### [Task instructions]
Reproduce the lines below exactly. Begin with the first, end with the line containing "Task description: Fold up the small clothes", and leave out the pictures.
BEGIN Material provided
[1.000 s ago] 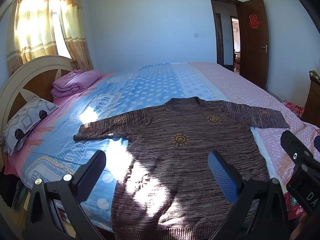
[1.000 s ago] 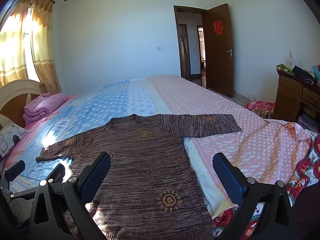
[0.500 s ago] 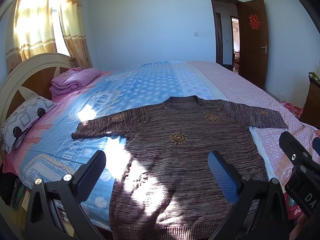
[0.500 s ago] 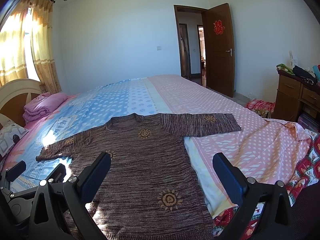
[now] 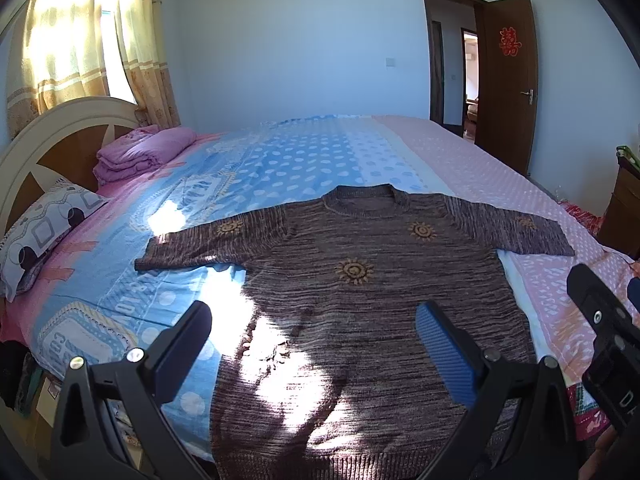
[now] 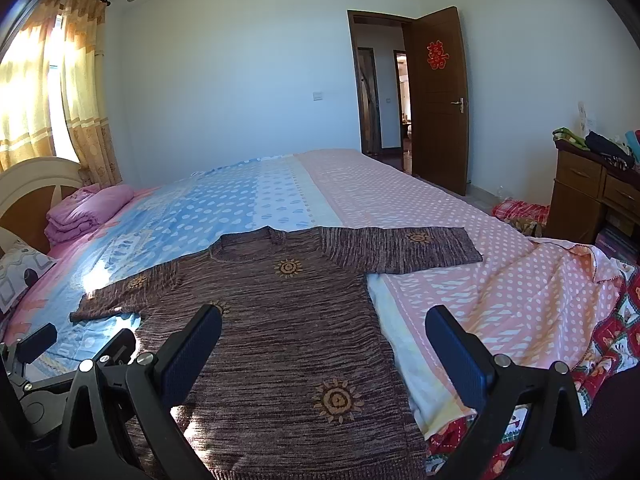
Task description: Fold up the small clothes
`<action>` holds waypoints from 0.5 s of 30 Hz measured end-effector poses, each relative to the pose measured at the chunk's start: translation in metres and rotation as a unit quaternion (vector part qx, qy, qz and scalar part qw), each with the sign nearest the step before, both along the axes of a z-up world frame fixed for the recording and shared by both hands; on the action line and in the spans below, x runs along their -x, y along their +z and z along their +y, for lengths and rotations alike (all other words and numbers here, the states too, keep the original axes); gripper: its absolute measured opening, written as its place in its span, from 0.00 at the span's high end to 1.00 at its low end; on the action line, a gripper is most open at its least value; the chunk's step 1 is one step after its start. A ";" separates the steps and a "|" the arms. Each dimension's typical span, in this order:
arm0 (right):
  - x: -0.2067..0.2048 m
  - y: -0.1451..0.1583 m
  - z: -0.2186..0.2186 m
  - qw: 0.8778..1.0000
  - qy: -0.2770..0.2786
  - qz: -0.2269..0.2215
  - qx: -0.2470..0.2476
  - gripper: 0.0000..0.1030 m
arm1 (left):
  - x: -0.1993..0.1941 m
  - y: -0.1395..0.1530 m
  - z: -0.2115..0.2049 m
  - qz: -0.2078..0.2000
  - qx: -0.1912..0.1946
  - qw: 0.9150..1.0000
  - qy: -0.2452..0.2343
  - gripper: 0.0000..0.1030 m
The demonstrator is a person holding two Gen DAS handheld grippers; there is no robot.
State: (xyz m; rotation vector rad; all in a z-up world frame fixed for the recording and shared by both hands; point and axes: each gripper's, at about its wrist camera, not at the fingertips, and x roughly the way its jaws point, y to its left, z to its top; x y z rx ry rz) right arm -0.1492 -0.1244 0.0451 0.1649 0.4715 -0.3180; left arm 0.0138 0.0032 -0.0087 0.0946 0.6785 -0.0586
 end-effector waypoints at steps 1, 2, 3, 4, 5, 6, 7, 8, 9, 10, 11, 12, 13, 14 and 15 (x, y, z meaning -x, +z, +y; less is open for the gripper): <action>-0.002 -0.002 -0.003 1.000 -0.002 -0.001 -0.001 0.01 | -0.004 -0.002 0.000 0.000 0.001 1.000 -0.002 0.00; -0.005 -0.005 -0.006 1.000 -0.005 0.000 -0.002 0.01 | -0.008 -0.005 -0.001 -0.001 0.004 1.000 -0.004 0.00; -0.008 -0.009 -0.010 1.000 -0.010 0.003 -0.003 0.01 | -0.012 -0.008 -0.001 0.000 0.006 1.000 -0.006 0.00; -0.013 -0.013 -0.016 1.000 -0.017 0.009 -0.003 0.01 | -0.017 -0.011 -0.002 -0.002 0.008 1.000 -0.008 0.00; -0.017 -0.017 -0.021 1.000 -0.024 0.015 -0.006 0.01 | -0.023 -0.015 -0.002 -0.002 0.010 1.000 -0.010 0.00; -0.022 -0.021 -0.029 0.999 -0.032 0.021 -0.012 0.01 | -0.029 -0.019 -0.003 0.004 0.013 1.000 -0.011 0.00; -0.027 -0.024 -0.037 0.999 -0.039 0.026 -0.019 0.01 | -0.037 -0.023 -0.003 0.009 0.014 1.000 -0.010 0.00; -0.032 -0.026 -0.046 0.998 -0.045 0.029 -0.028 0.01 | -0.045 -0.027 -0.004 0.016 0.015 1.000 -0.008 0.00; -0.037 -0.028 -0.056 0.998 -0.050 0.030 -0.035 0.01 | -0.054 -0.031 -0.005 0.021 0.019 1.000 -0.008 0.00; -0.043 -0.029 -0.066 0.997 -0.054 0.030 -0.037 0.01 | -0.063 -0.035 -0.006 0.027 0.019 0.999 -0.011 0.00; -0.048 -0.029 -0.076 0.997 -0.060 0.030 -0.037 0.01 | -0.069 -0.037 -0.005 0.029 0.032 0.999 -0.015 0.00; -0.055 -0.028 -0.089 0.996 -0.070 0.032 -0.034 0.01 | -0.078 -0.039 -0.004 0.031 0.034 0.999 -0.019 0.00; -0.062 -0.027 -0.103 0.995 -0.084 0.034 -0.031 0.01 | -0.087 -0.041 -0.002 0.032 0.032 0.999 -0.022 0.00; -0.067 -0.026 -0.118 0.994 -0.101 0.034 -0.029 0.01 | -0.098 -0.044 0.001 0.036 0.020 0.999 -0.024 0.00; -0.072 -0.023 -0.139 0.992 -0.119 0.031 -0.029 0.01 | -0.109 -0.046 0.005 0.039 0.016 0.999 -0.025 0.00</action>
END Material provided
### [Solution for this exercise]
[1.000 s ago] 
[1.000 s ago] 
[0.500 s ago] 
[0.500 s ago] 
[now] 
[now] 
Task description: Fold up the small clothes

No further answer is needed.